If you’ve ever tried learning a foreign language, how did you get on?
When you started, what were you aiming at learning? Probably, your mental checklist of things to learn – reduced to a very basic level – would have looked something like this:
- putting words into sentences (aka grammar)
Now, there are many different language-learning techniques and the ones that suit you might not be the same as the ones that suit me. People vary in terms of the learning styles that work best for them. Nevertheless, we all have similar intent when we embark upon the journey of learning a language: namely, to learn as much of that language as will enable us to meet our goal, whether that be passing an exam, being polite to the locals when on holiday, reading great literature in the original language, living or finding work abroad etc.
If one of your aims is to be able to speak the language rather than just read it, you should really be giving some thought to practising what I call the hidden skill.
the hidden skill
One thing I’ve noticed over the years is that language teachers and language courses almost never explicitly mention how important it is to get to grips with the tunes of the language. Sure, they will drill you on pronunciation – but usually only the pronunciation of individual words. You’ll probably be expected to “listen and repeat”, but they won’t actively teach you how to put those words together with a particular melody characteristic of native speakers of the language. And yet, this is the key to sounding like a fluent speaker even if your grammar is still a bit ropey. In fact, just paying some attention to this aspect of language seems to help native speakers understand you better, believe it or not.
In truth, anyone wanting to speak another language well should add this to their mental checklist right at the very beginning, so that it looks like this:
- putting words into sentences (aka grammar)
- native tunes
People who study linguistics have a name for what I’m calling “native tunes”: prosody.
it starts young – very young
The prosody of our native language becomes instinctive to us, and usually accompanies us like a shadow when we try to speak another one. What makes an Italian sound like an Italian when speaking English? A Norwegian a Norwegian? A Brazilian a Brazilian? It’s not just the vowels and the consonants and how the pronunciation of these might vary from accent to accent. It’s also about intonation and different patterns of stress and emphasis at the syllabic level.
In 2009, the journal Current Biology reported a study co-ordinated by a team at the University of Würzburg that compared the cries of newborn babies in France and Germany who had been born to monolingual families. From a few days after birth, these babies’ cries were being recorded by enthusiastic scientists. These intrepid researchers were ready to whip out a microphone at a moment’s notice so they could investigate whether there were any consistent differences between the typical cries of French and German neonates.
Astonishingly, they found that the babies’ cries followed the intonation patterns of their soon-to-be native languages. The French babies’ cries tended to rise in melody, with greater stress towards the end of a vocalisation, but the German babies’ cries did the opposite. This reflected patterns seen in the French and German languages too.
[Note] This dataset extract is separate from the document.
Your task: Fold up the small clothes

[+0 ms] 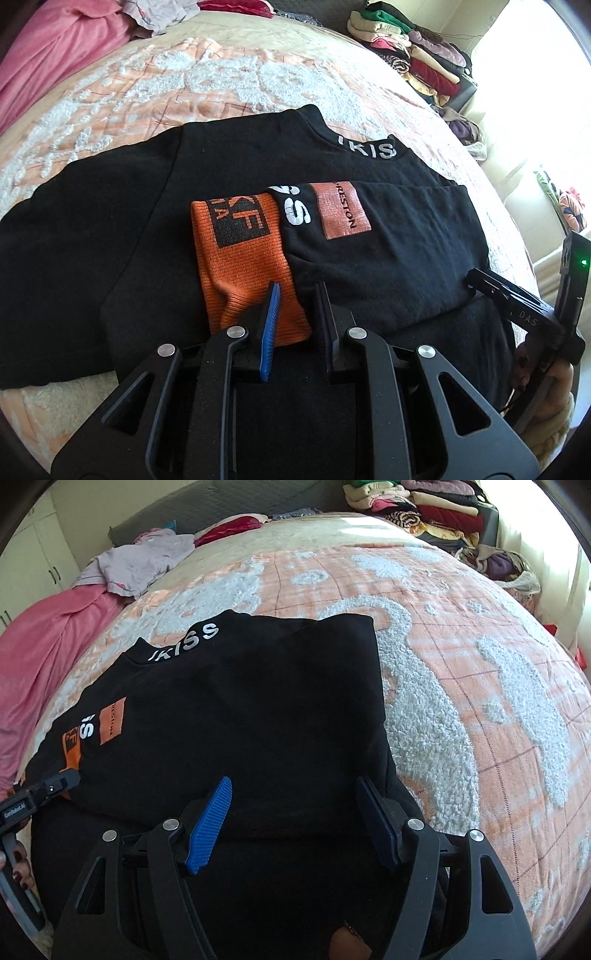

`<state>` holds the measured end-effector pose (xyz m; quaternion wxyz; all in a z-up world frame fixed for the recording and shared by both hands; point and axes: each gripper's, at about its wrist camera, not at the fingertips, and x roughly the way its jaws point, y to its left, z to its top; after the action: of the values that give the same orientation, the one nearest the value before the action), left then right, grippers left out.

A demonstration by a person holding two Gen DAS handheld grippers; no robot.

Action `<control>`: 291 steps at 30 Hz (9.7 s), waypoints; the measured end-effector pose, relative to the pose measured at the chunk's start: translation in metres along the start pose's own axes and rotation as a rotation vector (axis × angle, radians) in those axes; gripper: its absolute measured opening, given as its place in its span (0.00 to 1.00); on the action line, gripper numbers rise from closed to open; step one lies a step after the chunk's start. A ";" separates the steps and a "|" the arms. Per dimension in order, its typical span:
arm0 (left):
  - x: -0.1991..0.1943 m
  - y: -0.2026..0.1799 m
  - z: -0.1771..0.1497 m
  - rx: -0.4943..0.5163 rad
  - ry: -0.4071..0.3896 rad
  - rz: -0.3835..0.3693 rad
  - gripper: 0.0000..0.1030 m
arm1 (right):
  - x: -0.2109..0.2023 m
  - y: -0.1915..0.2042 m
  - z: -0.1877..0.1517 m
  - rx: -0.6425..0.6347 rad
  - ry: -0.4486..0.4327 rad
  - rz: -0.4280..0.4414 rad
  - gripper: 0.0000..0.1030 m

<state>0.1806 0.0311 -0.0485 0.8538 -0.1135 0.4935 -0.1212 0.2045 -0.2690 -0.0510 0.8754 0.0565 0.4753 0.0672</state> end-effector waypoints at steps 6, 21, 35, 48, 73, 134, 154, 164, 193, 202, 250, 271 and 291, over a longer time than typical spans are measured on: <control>-0.013 -0.001 0.001 -0.006 -0.026 -0.018 0.23 | -0.020 0.001 -0.005 0.025 -0.031 0.031 0.67; -0.055 0.007 -0.015 -0.026 -0.122 0.003 0.59 | -0.060 0.029 -0.012 0.006 -0.101 0.094 0.89; -0.104 0.044 -0.033 -0.135 -0.270 0.101 0.91 | -0.077 0.075 -0.010 -0.095 -0.127 0.133 0.93; -0.145 0.102 -0.052 -0.288 -0.358 0.212 0.91 | -0.084 0.138 -0.003 -0.206 -0.141 0.198 0.93; -0.222 0.189 -0.105 -0.538 -0.486 0.492 0.91 | -0.077 0.268 -0.032 -0.424 -0.074 0.335 0.93; -0.170 0.072 -0.012 -0.240 -0.491 0.013 0.08 | -0.069 0.123 -0.034 -0.010 -0.108 0.240 0.93; -0.085 -0.015 0.012 -0.023 -0.252 -0.105 0.08 | -0.075 0.032 -0.034 0.201 -0.138 0.154 0.93; -0.050 -0.023 0.013 0.004 -0.125 -0.209 0.18 | -0.065 0.026 -0.036 0.219 -0.119 0.142 0.93; -0.093 0.088 0.032 -0.175 -0.247 -0.027 0.74 | -0.003 0.132 -0.026 0.013 -0.007 0.253 0.59; -0.105 0.112 0.032 -0.240 -0.287 0.001 0.79 | 0.004 0.139 -0.024 0.013 -0.041 0.294 0.29; -0.076 0.079 0.034 -0.129 -0.254 0.066 0.84 | -0.056 0.047 0.011 0.000 -0.296 -0.015 0.09; -0.036 0.015 0.029 0.060 -0.200 0.040 0.39 | -0.048 0.019 -0.005 0.063 -0.269 -0.097 0.24; -0.002 0.014 0.017 0.144 -0.030 0.120 0.37 | -0.013 0.080 -0.021 -0.155 -0.075 0.014 0.26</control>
<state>0.1954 0.0465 -0.0428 0.8727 -0.0239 0.4767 -0.1033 0.1748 -0.1917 -0.0383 0.8939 -0.0060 0.4351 0.1076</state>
At the time this study was conducted, it was already known that babies in the womb could distinguish their native language from some point in the third trimester of pregnancy, but it had been assumed that newborn babies’ cries emerged from simple changes in respiratory pressure rather than being influenced by the brain in a more subtle way. This study offered evidence that this was not the case.
can you give us an example?
Admittedly, this is quite a subtle thing. Anyone who has a musical ear is going to find picking up on these elusive “native tunes” much easier than the rest of us.
Inevitably, it’s difficult to get into what any particular one of these might be in a blog post, but here’s my best attempt at giving you a little example from French. This is a children’s story being read aloud by a native French speaker. The phrase ça va pas non is repeated at the end of each page and is typical of what I like to call the “Woody Woodpecker laugh” native tune that French has. I call it that because that’s exactly what it reminds me of. The old Woody laugh goes something like doo doo doo DOO doo, doo doo doo DOO doo (if you’re not familiar with it, here it is). The phrase ça va pas non has a similar flow: it starts low and rises to a peak with the word pas, then drops back a little for the word non at the end.
It can be tricky to get your ears around it at first, but once you hear it, you can’t unhear it. You’ll start noticing this tune regularly when you listen to native speakers talking in French.
One way of picking up on these tunes is to listen to a native speaker of another language speaking your own. It’s not a perfect guide, because they will often be trying to disguise their native accent, but just thinking about what the speaker’s accent in your language implies about how to speak theirs can be a good place to start.
Otherwise, the best approach is just to be aware of the phenomenon, and when you “listen and repeat”, try to copy the intonation as well as the pronunciation of the words. Eventually, you’ll start to notice that some patterns crop up over and over again, and you’ll find it easier and easier to copy them.
And when you do use a few of those tunes in your target language – even just a little now and then – you’ll find that you get through to the native speaker a lot better than you did before, even if your grammar still leaves much to be desired. After all, the “native tunes” were imprinted on the brain of the person you’re talking to even before they learned their native grammar.
Connecting on that level makes you sound more fluent, because then, you’re speaking directly to the heart.